Re: grep the data out of a text file. (Update 2)

Hello DespacitoPerl,

Welcome to the monastery. Well your question can be resolved in many ways. Since I am not good with perlre I came up with another solution.

What I did, is first split each line (based on white space) of given input data (e.g. in.txt). As a second step I keep only the first character of the string (e.g.

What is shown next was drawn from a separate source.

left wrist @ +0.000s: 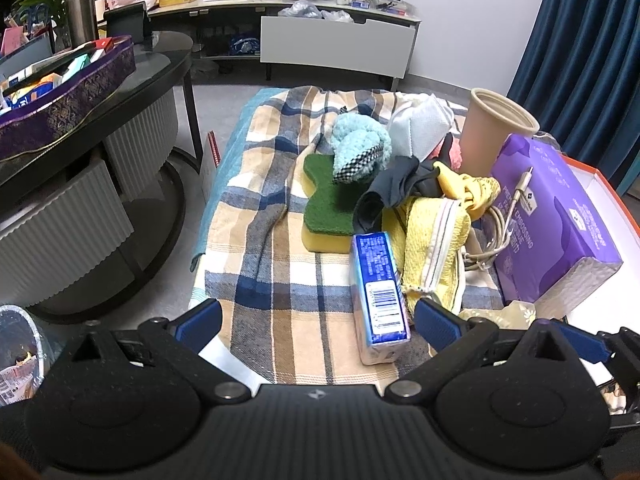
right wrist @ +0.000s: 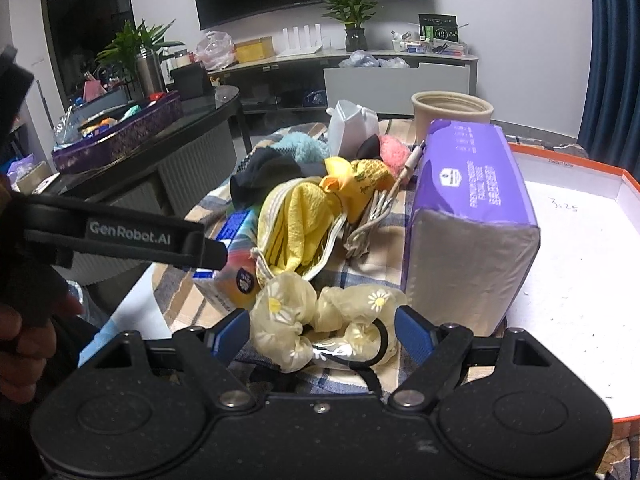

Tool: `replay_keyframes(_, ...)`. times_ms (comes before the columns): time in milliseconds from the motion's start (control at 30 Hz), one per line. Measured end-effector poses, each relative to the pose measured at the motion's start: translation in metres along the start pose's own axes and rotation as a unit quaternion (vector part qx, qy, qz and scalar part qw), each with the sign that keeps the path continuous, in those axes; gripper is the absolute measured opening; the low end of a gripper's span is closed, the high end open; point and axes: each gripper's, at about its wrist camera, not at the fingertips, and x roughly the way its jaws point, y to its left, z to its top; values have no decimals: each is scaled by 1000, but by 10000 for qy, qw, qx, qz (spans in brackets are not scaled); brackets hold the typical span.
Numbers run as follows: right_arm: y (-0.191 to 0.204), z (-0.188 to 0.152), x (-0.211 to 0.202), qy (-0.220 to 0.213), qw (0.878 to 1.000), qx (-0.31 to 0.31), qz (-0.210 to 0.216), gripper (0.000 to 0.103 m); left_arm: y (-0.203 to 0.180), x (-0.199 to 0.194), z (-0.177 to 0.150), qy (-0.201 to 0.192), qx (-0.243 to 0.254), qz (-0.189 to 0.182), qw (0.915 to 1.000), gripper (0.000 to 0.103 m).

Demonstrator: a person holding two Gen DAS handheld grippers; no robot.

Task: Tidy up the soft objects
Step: 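Grasp the cream daisy-print bag with the right tool while the left tool approaches the tissue pack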

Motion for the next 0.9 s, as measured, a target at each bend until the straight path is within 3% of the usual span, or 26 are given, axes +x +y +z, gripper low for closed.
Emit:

A_01), alternative ways of doing exactly the same thing What's the best way to get first character of the string?. Then I simply put together all data in a string with the help of join and finally push all strings into an array to have them all together.

I am using Data::Dumper to view the array since it helps me a lot to debug arrays and hashes.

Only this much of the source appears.